Cybersecurity is still thought of in silos – that’s the conclusion of a study by Onekey. Among the highest risk areas are IoT devices and assets in medical (47 percent), critical infrastructure (45 percent) and manufacturing (39 percent). The particular risk in the IoT sector is that each device and asset has its own firmware – software that controls the device or asset itself. Since there are hardly any guidelines or binding specifications in this area, many manufacturers have so far placed little emphasis on seamless security against attacks.

Liability of the management level

Onekey also points to the increasing liability of company managers: “It is foreseeable that in the very near future, management will be held directly liable for failures in IT security,” says Jan Wendenburg, managing director of Onekey. This request was also emphasised during the Hanover Fair by the VDE – Verband der Elektrotechnik Elektronik Informationstechnik (Association for Electrical, Electronic & Information Technologies). Therefore, every component of an IT system – especially the software – must be completely verifiable and traceable.

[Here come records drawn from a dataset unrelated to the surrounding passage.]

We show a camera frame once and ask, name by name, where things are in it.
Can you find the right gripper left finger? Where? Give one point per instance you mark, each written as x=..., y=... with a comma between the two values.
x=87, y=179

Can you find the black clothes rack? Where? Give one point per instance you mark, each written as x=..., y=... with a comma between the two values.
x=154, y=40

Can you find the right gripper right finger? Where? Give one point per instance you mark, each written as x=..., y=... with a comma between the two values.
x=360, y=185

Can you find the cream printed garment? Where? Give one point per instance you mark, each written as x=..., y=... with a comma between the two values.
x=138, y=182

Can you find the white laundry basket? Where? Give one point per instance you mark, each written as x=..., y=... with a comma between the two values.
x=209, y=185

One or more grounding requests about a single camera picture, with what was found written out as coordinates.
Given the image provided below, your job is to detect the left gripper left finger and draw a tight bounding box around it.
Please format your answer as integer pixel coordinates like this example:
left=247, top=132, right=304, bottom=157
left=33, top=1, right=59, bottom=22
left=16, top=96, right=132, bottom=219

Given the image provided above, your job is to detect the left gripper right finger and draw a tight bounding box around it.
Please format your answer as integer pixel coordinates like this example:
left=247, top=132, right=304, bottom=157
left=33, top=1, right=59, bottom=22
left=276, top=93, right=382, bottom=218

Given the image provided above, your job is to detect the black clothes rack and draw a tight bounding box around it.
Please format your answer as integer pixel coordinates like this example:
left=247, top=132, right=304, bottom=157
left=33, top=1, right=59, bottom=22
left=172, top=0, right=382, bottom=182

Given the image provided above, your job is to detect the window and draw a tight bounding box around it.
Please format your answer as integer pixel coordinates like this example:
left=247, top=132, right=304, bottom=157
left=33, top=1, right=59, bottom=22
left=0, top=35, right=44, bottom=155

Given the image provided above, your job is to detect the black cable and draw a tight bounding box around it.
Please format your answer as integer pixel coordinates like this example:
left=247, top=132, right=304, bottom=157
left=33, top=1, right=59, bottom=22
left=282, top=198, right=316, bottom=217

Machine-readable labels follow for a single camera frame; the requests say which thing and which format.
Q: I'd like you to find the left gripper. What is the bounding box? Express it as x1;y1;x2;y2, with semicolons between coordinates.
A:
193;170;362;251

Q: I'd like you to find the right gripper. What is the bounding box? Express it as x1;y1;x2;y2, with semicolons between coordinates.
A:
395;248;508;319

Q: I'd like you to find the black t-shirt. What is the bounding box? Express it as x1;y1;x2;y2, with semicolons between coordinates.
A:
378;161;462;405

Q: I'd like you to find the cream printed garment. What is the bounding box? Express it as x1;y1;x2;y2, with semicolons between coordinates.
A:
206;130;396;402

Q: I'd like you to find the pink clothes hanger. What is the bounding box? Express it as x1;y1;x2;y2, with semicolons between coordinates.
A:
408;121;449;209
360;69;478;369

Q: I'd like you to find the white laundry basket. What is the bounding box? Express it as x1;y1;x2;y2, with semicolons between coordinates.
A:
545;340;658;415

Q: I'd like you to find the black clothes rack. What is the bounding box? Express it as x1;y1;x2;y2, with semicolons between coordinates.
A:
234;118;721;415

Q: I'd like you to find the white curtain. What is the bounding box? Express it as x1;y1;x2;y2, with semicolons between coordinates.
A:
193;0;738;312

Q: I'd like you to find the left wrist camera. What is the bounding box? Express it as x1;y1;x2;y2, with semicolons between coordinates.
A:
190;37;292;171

Manufacturers could do more for protection

More than 300 company representatives surveyed agreed on the security provided by manufacturers for IoT systems: only 12 percent consider the measures for hacker protection to be sufficient, 54 percent see them as partially sufficient, 24 percent as insufficient and 5 percent even as deficient. According to Wendenburg, the key to greater security is to use automated security and compliance checks early on in the development of new smart devices, systems and machines. In the process, so-called “software bills of materials” can also be generated automatically at the same time.